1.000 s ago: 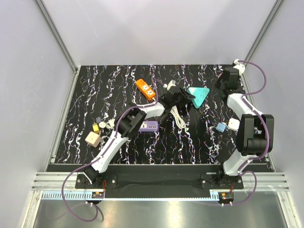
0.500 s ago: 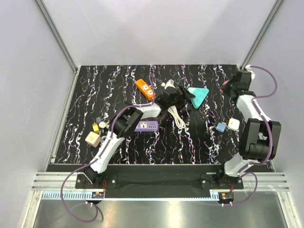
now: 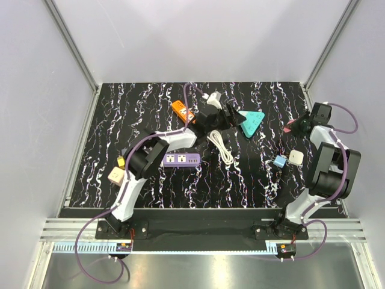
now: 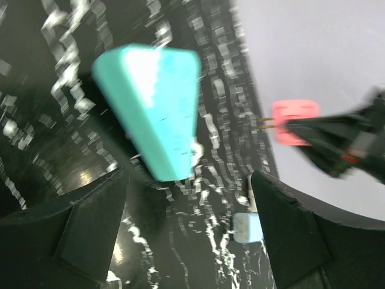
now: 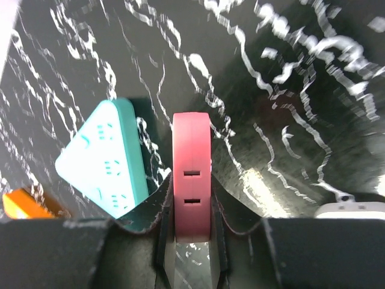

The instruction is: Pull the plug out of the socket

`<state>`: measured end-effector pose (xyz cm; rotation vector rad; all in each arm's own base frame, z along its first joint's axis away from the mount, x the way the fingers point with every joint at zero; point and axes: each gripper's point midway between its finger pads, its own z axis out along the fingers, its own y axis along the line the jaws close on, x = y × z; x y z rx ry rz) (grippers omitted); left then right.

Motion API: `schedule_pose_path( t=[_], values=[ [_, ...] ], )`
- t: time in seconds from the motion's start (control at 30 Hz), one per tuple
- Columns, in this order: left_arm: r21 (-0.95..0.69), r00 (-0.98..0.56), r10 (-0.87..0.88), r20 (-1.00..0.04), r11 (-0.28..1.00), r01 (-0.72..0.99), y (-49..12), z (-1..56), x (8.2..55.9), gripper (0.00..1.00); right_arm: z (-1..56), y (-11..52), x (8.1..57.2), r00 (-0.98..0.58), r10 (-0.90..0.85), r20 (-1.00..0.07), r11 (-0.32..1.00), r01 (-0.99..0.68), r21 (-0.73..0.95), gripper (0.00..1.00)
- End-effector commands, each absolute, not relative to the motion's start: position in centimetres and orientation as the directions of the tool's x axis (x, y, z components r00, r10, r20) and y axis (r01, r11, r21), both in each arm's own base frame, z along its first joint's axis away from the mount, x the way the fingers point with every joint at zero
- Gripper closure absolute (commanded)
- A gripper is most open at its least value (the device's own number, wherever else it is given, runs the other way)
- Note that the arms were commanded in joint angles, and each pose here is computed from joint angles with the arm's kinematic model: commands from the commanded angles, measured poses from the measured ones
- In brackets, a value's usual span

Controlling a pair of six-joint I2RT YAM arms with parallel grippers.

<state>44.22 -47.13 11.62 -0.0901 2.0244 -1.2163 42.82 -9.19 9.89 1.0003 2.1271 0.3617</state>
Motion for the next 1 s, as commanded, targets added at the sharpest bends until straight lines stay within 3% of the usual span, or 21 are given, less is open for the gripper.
schedule_pose_path(
  t=[0.0,0.37,0.47,0.5,0.6,0.63,0.77,0.97],
  values=[
    [-0.709,-0.559,-0.437,-0.705,0.456,0.538,-47.1,20.9,44.1,0.12,9.3,-7.6,43.3,-0.449,0.780,-0.435,0.624,0.515,0.588,0.96],
    [-0.647,-0.497,-0.415,-0.762,0.456,0.611,-46.1,23.0,42.8,0.13,5.7,-6.5,41.1,-0.469,0.810,-0.353,0.583,0.570,0.580,0.89],
    [-0.642,-0.492,-0.413,-0.766,0.467,0.608,-45.7,22.8,42.7,0.12,4.2,-6.9,40.1,-0.489,0.798,-0.353,0.600,0.596,0.533,0.75],
    [-0.641,-0.490,-0.414,-0.767,0.468,0.608,-45.7,22.9,42.7,0.12,3.7,-6.9,39.6,-0.495,0.795,-0.350,0.605,0.607,0.516,0.63],
    [-0.638,-0.488,-0.411,-0.770,0.472,0.608,-45.7,22.7,42.7,0.12,3.4,-7.0,39.1,-0.498,0.791,-0.356,0.611,0.614,0.500,0.47],
    [-0.637,-0.486,-0.411,-0.771,0.474,0.608,-45.7,22.7,42.7,0.11,3.5,-7.1,39.0,-0.501,0.785,-0.365,0.619,0.610,0.495,0.35],
    [-0.637,-0.485,-0.413,-0.771,0.477,0.606,-45.7,22.4,42.9,0.11,4.7,-8.1,38.2,-0.489,0.771,-0.408,0.635,0.633,0.442,0.13],
    [-0.639,-0.488,-0.414,-0.768,0.468,0.610,-46.0,22.8,42.7,0.12,6.3,-9.9,36.7,-0.520,0.721,-0.458,0.673,0.683,0.284,0.08]
  ],
)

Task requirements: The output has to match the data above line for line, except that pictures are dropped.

Solution to this task:
1.000 s ago: 
0.500 s ago: 
now: 
now: 
now: 

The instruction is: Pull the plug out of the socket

`<state>`: measured end-effector pose (xyz cm; rotation vector rad; all in each arm's own base frame, z along its first joint's axis away from the mount, x the way the fingers point with every joint at zero; point and axes: each gripper's point midway between its finger pads, its own z axis out along the fingers, its own y axis along the line the jaws close on, x = y × z; x y z rx ry rz) (grippers omitted); left then right.

Motion API: `schedule_pose_path( t=[_], values=[ [_, ...] ], )`
- t: time in seconds from the motion's start (control at 30 Hz), one per tuple
- Columns, in this order: left_arm: r21 (-0.95..0.69), r00 (-0.98..0.56), r10 (-0.87..0.88), r20 (-1.00..0.04), r11 (-0.28..1.00), r01 (-0.72..0.99), y (-49..12), z (-1..56), x (8.2..55.9), gripper (0.00..1.00); right_arm: z (-1..56), y (-11..52), x (8.1..57.2), r00 (-0.98..0.58), r10 (-0.90..0.85), r20 (-1.00..0.07), r11 (-0.32..1.00), r01 (-0.99..0.68), r21 (-0.73..0.95), gripper (0.00..1.00)
- End-effector commands, each absolute, not relative to the motion's start: position in centimetres and orientation as the directions of the tool's x axis (x, y, z components r00, r10, r20) and y axis (r01, r11, r21), both in each arm's own base frame, z along its first joint's axis away from the mount, x the way the fingers point with every joint at zero
- Gripper closure absolute (commanded)
- A gripper is most open at its least value (the device's own number, wherever else it is given, runs the other way)
- Note that the arms were commanded in joint angles, and each pose here is computed from joint angles with the arm's kinematic model: commands from the commanded angles, measured poses from the measured ones
- In brackets, a value's usual span

Controlling a pair of six-joint I2RT YAM arms with parallel grippers.

<state>44.22 -47.13 11.62 -0.0901 2.0244 -1.2163 42.82 -9.19 9.89 1.0003 2.1271 0.3617</state>
Motion for the next 1 s, as commanded, targets added at the sharpest bends until straight lines stay within 3% of the usual span, or 21 are given, less is open for the gripper.
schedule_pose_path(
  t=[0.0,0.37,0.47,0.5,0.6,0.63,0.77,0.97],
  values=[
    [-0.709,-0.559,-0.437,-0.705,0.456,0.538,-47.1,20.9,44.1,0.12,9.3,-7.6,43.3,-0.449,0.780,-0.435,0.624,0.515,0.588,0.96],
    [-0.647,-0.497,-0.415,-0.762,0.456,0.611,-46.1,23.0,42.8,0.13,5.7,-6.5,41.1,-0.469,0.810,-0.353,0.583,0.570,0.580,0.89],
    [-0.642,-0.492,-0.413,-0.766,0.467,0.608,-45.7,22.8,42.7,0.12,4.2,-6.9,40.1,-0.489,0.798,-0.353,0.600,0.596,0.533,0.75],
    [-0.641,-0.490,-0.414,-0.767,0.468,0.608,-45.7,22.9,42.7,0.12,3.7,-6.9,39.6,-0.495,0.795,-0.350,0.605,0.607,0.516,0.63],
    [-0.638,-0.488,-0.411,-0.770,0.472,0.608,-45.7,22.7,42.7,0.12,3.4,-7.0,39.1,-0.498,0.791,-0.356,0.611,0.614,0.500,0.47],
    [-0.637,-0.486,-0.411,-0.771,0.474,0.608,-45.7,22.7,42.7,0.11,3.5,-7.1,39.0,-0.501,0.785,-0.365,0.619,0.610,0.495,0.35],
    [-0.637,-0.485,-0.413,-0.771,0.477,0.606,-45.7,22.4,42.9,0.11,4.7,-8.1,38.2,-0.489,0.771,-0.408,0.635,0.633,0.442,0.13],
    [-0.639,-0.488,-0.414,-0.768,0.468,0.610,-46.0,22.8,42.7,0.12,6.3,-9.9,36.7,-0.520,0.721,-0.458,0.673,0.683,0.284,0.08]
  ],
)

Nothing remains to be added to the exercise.